また、当期は、2018年3月に第三者割当による行使価額修正条項付き第13回新株予約権を発行し10,945百万円を調達し、加えて、2018年11月に株式会社三井住友銀行と株式会社三菱UFJ銀行から1,000百万円と2,000百万円を、2018年12月に株式会社みずほ銀行から2,000百万円の長期コミットメントライン契約をそれぞれ締結し、今後の成長投資のための資金を確保しました。

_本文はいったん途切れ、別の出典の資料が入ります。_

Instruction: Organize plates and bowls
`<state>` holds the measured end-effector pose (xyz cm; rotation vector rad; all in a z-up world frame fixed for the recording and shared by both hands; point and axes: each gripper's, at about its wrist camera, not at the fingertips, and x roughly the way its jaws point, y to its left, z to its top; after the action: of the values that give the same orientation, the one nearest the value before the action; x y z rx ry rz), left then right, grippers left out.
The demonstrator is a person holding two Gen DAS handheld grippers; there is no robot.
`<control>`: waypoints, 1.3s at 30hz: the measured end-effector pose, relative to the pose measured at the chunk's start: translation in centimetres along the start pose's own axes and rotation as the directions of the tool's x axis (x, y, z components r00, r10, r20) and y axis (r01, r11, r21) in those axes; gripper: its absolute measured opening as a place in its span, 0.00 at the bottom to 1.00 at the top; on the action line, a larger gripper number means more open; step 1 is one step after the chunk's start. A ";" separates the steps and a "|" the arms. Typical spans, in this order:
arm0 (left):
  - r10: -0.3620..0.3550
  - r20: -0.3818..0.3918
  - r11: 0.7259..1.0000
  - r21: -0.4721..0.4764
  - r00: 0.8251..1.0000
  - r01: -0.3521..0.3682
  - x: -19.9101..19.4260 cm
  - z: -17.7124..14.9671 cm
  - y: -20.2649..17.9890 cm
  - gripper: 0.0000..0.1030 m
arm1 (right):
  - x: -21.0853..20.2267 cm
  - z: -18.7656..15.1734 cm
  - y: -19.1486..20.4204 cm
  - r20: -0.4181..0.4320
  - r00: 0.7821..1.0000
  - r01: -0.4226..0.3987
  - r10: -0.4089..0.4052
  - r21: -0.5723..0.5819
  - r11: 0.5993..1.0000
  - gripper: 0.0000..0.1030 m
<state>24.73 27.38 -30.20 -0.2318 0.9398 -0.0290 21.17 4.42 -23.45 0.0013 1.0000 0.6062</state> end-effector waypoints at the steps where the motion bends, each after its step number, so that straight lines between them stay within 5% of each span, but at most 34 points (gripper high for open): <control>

このような状況のなか、当社グループが北米において大日本住友製薬株式会社と締結しているSB623の共同開発及び販売ライセンス契約により受領した開発協力金収入等の収入により、当連結会計年度の事業収益は741百万円(前年同期は事業収益490百万円)となりました。営業損失については、上述の慢性期脳梗塞及び慢性期外傷性脳損傷を対象とした2つの開発プログラムに係る臨床試験費用等を含む費用として研究開発費3,721百万円を計上した結果、3,733百万円(前年同期は営業損失4,378百万円)となりました。また、カリフォルニア州再生医療機構(CIRM)からの補助金分として営業外収益927百万円を計上したことにより、経常損失は2,919百万円(前年同期は経常損失3,947百万円)、親会社株主に帰属する当期純損失は2,920百万円(前年同期は親会社株主に帰属する当期純損失3,940百万円)となりました。